Source information
++++++++

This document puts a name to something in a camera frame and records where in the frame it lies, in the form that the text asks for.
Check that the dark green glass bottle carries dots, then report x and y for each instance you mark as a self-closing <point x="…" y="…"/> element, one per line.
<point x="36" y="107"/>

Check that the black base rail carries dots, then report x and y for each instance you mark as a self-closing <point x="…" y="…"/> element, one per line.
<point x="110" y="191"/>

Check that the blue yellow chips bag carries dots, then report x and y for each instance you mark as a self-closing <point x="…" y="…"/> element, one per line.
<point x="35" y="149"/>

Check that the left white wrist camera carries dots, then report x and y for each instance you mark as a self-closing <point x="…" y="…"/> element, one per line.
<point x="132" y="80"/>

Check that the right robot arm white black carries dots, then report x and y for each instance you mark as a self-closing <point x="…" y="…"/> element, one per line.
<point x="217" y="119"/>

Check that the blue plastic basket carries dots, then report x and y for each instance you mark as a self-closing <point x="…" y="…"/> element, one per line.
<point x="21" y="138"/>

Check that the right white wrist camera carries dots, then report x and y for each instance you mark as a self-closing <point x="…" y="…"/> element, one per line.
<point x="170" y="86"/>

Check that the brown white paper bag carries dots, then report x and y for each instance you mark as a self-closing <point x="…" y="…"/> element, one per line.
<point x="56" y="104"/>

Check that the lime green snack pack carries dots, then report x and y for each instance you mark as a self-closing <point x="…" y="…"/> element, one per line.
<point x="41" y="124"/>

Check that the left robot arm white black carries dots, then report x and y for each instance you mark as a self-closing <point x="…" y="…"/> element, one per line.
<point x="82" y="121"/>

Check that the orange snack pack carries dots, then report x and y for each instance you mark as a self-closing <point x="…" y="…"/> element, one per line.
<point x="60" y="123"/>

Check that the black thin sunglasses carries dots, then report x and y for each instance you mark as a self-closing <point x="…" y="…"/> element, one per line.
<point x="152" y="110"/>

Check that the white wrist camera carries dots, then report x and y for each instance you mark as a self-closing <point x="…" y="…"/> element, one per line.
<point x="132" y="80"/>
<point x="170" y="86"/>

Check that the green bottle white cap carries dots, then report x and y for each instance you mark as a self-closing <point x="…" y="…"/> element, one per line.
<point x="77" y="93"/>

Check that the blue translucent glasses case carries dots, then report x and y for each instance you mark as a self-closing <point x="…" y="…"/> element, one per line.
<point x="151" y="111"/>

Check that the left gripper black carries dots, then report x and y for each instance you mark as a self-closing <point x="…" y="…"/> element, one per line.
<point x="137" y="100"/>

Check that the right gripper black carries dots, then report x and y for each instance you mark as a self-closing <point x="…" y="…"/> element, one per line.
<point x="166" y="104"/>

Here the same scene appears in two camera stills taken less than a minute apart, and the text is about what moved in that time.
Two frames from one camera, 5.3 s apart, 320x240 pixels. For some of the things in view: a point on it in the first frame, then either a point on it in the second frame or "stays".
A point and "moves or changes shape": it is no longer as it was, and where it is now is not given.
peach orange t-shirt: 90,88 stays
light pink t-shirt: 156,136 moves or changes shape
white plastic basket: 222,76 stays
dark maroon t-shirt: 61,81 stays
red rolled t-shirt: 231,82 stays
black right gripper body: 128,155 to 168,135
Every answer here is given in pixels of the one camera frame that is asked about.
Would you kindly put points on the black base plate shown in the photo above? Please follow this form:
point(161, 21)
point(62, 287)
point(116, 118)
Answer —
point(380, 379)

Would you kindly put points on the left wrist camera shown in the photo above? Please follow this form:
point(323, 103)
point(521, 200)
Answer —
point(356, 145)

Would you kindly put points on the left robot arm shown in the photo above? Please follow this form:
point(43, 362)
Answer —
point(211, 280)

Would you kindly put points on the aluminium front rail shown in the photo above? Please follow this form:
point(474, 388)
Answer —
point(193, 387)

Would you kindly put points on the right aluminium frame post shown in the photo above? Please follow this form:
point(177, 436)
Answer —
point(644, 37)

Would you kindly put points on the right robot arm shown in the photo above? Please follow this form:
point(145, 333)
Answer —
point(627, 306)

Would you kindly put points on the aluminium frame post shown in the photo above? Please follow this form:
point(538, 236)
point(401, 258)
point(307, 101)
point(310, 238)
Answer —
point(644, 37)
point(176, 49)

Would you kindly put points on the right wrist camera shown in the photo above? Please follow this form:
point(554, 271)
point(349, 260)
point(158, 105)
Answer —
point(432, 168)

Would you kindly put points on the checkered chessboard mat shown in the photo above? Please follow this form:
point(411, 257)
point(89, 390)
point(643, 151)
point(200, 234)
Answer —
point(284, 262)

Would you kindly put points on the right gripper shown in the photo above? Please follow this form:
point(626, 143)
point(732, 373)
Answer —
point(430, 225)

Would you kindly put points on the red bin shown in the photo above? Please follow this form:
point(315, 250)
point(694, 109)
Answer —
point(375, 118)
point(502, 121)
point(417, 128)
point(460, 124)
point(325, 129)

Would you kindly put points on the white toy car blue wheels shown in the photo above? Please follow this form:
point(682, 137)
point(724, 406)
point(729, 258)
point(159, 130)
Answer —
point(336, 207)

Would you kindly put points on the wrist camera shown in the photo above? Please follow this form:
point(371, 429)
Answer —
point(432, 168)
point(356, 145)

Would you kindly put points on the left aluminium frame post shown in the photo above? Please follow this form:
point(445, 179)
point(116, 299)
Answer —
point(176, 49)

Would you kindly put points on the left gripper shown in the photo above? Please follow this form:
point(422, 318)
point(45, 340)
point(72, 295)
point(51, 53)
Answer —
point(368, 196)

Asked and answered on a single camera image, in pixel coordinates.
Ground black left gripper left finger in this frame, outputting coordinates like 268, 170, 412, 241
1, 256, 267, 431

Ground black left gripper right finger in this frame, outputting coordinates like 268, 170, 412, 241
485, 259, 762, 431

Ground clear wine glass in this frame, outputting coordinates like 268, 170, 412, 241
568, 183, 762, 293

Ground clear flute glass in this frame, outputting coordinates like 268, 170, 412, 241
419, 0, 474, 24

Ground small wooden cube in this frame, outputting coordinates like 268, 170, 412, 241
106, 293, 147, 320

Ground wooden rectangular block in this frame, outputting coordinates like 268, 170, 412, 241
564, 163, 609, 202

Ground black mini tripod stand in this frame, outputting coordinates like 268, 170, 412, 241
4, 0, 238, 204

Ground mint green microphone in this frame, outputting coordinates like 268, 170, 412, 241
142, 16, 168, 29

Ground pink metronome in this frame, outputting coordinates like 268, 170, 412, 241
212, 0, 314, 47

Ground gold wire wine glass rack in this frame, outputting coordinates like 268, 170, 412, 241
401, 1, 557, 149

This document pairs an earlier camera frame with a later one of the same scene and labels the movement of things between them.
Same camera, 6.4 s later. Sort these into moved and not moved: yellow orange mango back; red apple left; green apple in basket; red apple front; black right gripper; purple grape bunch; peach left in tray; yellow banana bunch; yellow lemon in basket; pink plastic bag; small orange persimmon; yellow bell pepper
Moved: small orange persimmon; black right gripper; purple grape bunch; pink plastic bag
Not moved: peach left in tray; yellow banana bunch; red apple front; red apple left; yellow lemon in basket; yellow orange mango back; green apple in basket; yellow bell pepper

++++++++

Task goal
Every record must be returned exactly.

Exercise solution
This document puts a name to something in a camera frame and records where in the frame it lies, in the form that the text asks for.
Check that the dark green glass bottle carries dots, then report x and y for each instance you mark as a self-closing <point x="…" y="…"/> element, one per line.
<point x="36" y="107"/>

Check that the black base rail carries dots, then report x and y for each instance you mark as a self-closing <point x="…" y="…"/> element, one per line.
<point x="110" y="191"/>

Check that the blue yellow chips bag carries dots, then report x and y for each instance you mark as a self-closing <point x="…" y="…"/> element, one per line.
<point x="35" y="149"/>

Check that the left white wrist camera carries dots, then report x and y for each instance you mark as a self-closing <point x="…" y="…"/> element, one per line.
<point x="132" y="80"/>

Check that the right robot arm white black carries dots, then report x and y for each instance you mark as a self-closing <point x="…" y="…"/> element, one per line.
<point x="217" y="119"/>

Check that the blue plastic basket carries dots, then report x and y for each instance you mark as a self-closing <point x="…" y="…"/> element, one per line.
<point x="21" y="138"/>

Check that the right white wrist camera carries dots, then report x and y for each instance you mark as a self-closing <point x="…" y="…"/> element, one per line.
<point x="170" y="86"/>

Check that the brown white paper bag carries dots, then report x and y for each instance you mark as a self-closing <point x="…" y="…"/> element, one per line.
<point x="56" y="104"/>

Check that the lime green snack pack carries dots, then report x and y for each instance you mark as a self-closing <point x="…" y="…"/> element, one per line.
<point x="41" y="124"/>

Check that the left robot arm white black carries dots, then report x and y for each instance you mark as a self-closing <point x="…" y="…"/> element, one per line.
<point x="82" y="121"/>

Check that the orange snack pack carries dots, then report x and y for each instance you mark as a self-closing <point x="…" y="…"/> element, one per line.
<point x="60" y="123"/>

Check that the black thin sunglasses carries dots, then report x and y for each instance you mark as a self-closing <point x="…" y="…"/> element, one per line.
<point x="152" y="110"/>

Check that the white wrist camera carries dots, then report x and y for each instance you mark as a self-closing <point x="…" y="…"/> element, one per line.
<point x="132" y="80"/>
<point x="170" y="86"/>

Check that the green bottle white cap carries dots, then report x and y for each instance you mark as a self-closing <point x="…" y="…"/> element, one per line.
<point x="77" y="93"/>

Check that the blue translucent glasses case carries dots, then report x and y for each instance you mark as a self-closing <point x="…" y="…"/> element, one per line.
<point x="151" y="111"/>

Check that the left gripper black carries dots, then report x and y for each instance you mark as a self-closing <point x="…" y="…"/> element, one per line.
<point x="137" y="100"/>

Check that the right gripper black carries dots, then report x and y for each instance you mark as a self-closing <point x="…" y="…"/> element, one per line.
<point x="166" y="104"/>

Here the same scene appears in two camera stills taken less than a minute apart, and the text is about what moved in that time.
Two frames from one camera, 5.3 s apart, 320x240 pixels. For some of the things in view: a point on it in the first frame, then either a point on it in the second frame or "stays".
A point and "moves or changes shape": it is no longer as it was, and where it is now is not given.
peach orange t-shirt: 90,88 stays
light pink t-shirt: 156,136 moves or changes shape
white plastic basket: 222,76 stays
dark maroon t-shirt: 61,81 stays
red rolled t-shirt: 231,82 stays
black right gripper body: 128,155 to 168,135
Every answer here is given in pixels of the one camera frame that is asked about.
Would you kindly put points on the black base plate shown in the photo above? Please follow this form:
point(161, 21)
point(62, 287)
point(116, 118)
Answer —
point(380, 379)

Would you kindly put points on the left wrist camera shown in the photo above? Please follow this form:
point(323, 103)
point(521, 200)
Answer —
point(356, 145)

Would you kindly put points on the left robot arm shown in the photo above? Please follow this form:
point(43, 362)
Answer —
point(211, 280)

Would you kindly put points on the aluminium front rail shown in the photo above? Please follow this form:
point(474, 388)
Answer —
point(193, 387)

Would you kindly put points on the right aluminium frame post shown in the photo above? Please follow this form:
point(177, 436)
Answer —
point(644, 37)

Would you kindly put points on the right robot arm shown in the photo above? Please follow this form:
point(145, 333)
Answer —
point(627, 306)

Would you kindly put points on the aluminium frame post shown in the photo above? Please follow this form:
point(538, 236)
point(401, 258)
point(307, 101)
point(310, 238)
Answer —
point(644, 37)
point(176, 49)

Would you kindly put points on the right wrist camera shown in the photo above? Please follow this form:
point(554, 271)
point(349, 260)
point(158, 105)
Answer —
point(432, 168)

Would you kindly put points on the checkered chessboard mat shown in the photo above? Please follow this form:
point(411, 257)
point(89, 390)
point(643, 151)
point(200, 234)
Answer —
point(284, 262)

Would you kindly put points on the right gripper shown in the photo above? Please follow this form:
point(626, 143)
point(732, 373)
Answer —
point(430, 225)

Would you kindly put points on the red bin shown in the photo above? Please follow this form:
point(315, 250)
point(694, 109)
Answer —
point(375, 118)
point(502, 121)
point(417, 128)
point(460, 124)
point(325, 129)

Would you kindly put points on the white toy car blue wheels shown in the photo above? Please follow this form:
point(682, 137)
point(724, 406)
point(729, 258)
point(159, 130)
Answer —
point(336, 207)

Would you kindly put points on the wrist camera shown in the photo above? Please follow this form:
point(371, 429)
Answer —
point(432, 168)
point(356, 145)

Would you kindly put points on the left aluminium frame post shown in the photo above? Please follow this form:
point(445, 179)
point(116, 299)
Answer —
point(176, 49)

Would you kindly put points on the left gripper shown in the photo above? Please follow this form:
point(422, 318)
point(45, 340)
point(72, 295)
point(51, 53)
Answer —
point(368, 196)

Asked and answered on a single camera image, in pixel coordinates.
Ground black left gripper left finger in this frame, outputting coordinates like 268, 170, 412, 241
1, 256, 267, 431

Ground black left gripper right finger in this frame, outputting coordinates like 268, 170, 412, 241
485, 259, 762, 431

Ground clear wine glass in this frame, outputting coordinates like 268, 170, 412, 241
568, 183, 762, 293

Ground clear flute glass in this frame, outputting coordinates like 268, 170, 412, 241
419, 0, 474, 24

Ground small wooden cube in this frame, outputting coordinates like 268, 170, 412, 241
106, 293, 147, 320

Ground wooden rectangular block in this frame, outputting coordinates like 268, 170, 412, 241
564, 163, 609, 202

Ground black mini tripod stand in this frame, outputting coordinates like 268, 170, 412, 241
4, 0, 238, 204

Ground mint green microphone in this frame, outputting coordinates like 268, 170, 412, 241
142, 16, 168, 29

Ground pink metronome in this frame, outputting coordinates like 268, 170, 412, 241
212, 0, 314, 47

Ground gold wire wine glass rack in this frame, outputting coordinates like 268, 170, 412, 241
401, 1, 557, 149

This document pairs an earlier camera frame with a later one of the same scene and labels the movement of things between them.
Same camera, 6.4 s later. Sort these into moved and not moved: yellow orange mango back; red apple left; green apple in basket; red apple front; black right gripper; purple grape bunch; peach left in tray; yellow banana bunch; yellow lemon in basket; pink plastic bag; small orange persimmon; yellow bell pepper
Moved: small orange persimmon; black right gripper; purple grape bunch; pink plastic bag
Not moved: peach left in tray; yellow banana bunch; red apple front; red apple left; yellow lemon in basket; yellow orange mango back; green apple in basket; yellow bell pepper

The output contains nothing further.